**Task objective**
Keep the text of the data exactly as it is and omit each picture from the copy.

**Source material**
##########

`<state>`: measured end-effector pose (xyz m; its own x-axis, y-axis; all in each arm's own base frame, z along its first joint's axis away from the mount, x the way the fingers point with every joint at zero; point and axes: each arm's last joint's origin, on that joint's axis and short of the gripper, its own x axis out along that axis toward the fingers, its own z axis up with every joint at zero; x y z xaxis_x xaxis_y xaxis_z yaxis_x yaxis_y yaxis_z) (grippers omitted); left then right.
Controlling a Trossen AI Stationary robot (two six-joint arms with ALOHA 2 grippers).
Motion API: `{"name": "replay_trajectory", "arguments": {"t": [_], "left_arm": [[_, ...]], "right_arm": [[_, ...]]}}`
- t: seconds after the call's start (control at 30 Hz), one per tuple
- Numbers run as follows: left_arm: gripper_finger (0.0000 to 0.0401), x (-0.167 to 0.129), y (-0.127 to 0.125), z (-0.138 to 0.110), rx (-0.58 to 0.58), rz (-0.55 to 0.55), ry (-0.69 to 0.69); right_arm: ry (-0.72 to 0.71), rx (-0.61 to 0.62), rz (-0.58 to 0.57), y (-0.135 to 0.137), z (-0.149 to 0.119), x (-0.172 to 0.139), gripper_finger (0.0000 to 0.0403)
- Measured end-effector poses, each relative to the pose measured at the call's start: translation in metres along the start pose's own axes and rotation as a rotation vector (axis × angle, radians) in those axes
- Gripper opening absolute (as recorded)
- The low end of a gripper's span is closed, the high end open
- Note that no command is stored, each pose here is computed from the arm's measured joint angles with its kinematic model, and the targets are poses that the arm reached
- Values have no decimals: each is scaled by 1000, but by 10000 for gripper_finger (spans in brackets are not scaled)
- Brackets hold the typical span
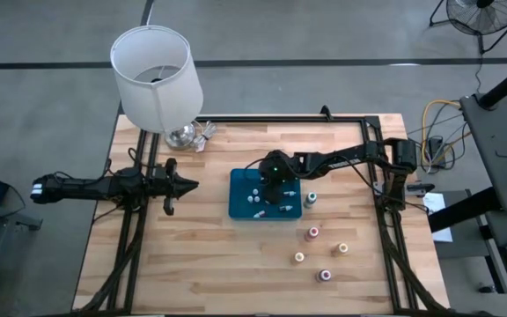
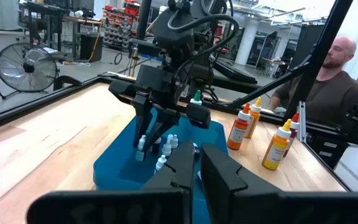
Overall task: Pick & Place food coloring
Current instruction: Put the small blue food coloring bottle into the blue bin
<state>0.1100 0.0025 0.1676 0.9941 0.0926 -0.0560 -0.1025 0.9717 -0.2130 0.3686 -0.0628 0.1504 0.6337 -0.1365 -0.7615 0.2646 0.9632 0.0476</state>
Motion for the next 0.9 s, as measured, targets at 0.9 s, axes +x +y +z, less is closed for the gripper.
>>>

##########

**Result of the exercise**
`<state>`: measured end-effector pose (xyz m; its own x-axis, y-axis; all in each arm's own base frame, z along its first joint's axis away from the mount, x the way the fingers point with every joint at zero; point and axes: each arm's last joint's origin, on that joint's axis and short of the gripper, its own x axis out along that axis toward the fingers, its own z axis up with every joint at zero; x y z xaxis_x xaxis_y xaxis_z yaxis_x yaxis_y yaxis_z) (grippers omitted); left then right.
Controlling a Trossen AI Stationary robot (two six-joint arms with ALOHA 2 grippers).
Motion API: `{"name": "replay_trajectory", "arguments": {"t": [_], "left_arm": [[_, ...]], "right_arm": [[_, ...]]}}`
- t: seconds after the call's start (control at 30 Hz), one per tuple
- Numbers run as follows: left_arm: gripper_finger (0.0000 to 0.0401), x (-0.167 to 0.129), y (-0.127 to 0.125), z (-0.138 to 0.110), rx (-0.58 to 0.58), rz (-0.55 to 0.55), ry (-0.69 to 0.69); right_arm: ry (-0.72 to 0.71), rx (-0.61 to 0.62), rz (-0.58 to 0.57), y (-0.135 to 0.137), z (-0.149 to 0.119), x (-0.172 to 0.139), gripper_finger (0.0000 to 0.0403)
- Measured end-effector poses, each relative to the pose measured at the call's start: translation in metres along the start pose's own axes and rotation as a rotation vector (axis × angle, radians) in those axes
- Gripper opening absolute (as recorded)
- The low end of a gripper's span is closed, the high end open
- Note that no command is stored, each pose here is computed from the arm's measured joint angles with its kinematic model, and the targets are poses that the arm reached
- Values have no decimals: each is scaled by 1000, but by 10000 for gripper_finger (spans in brackets are not scaled)
- Brackets hold the typical span
Overall task: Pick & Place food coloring
Current instruction: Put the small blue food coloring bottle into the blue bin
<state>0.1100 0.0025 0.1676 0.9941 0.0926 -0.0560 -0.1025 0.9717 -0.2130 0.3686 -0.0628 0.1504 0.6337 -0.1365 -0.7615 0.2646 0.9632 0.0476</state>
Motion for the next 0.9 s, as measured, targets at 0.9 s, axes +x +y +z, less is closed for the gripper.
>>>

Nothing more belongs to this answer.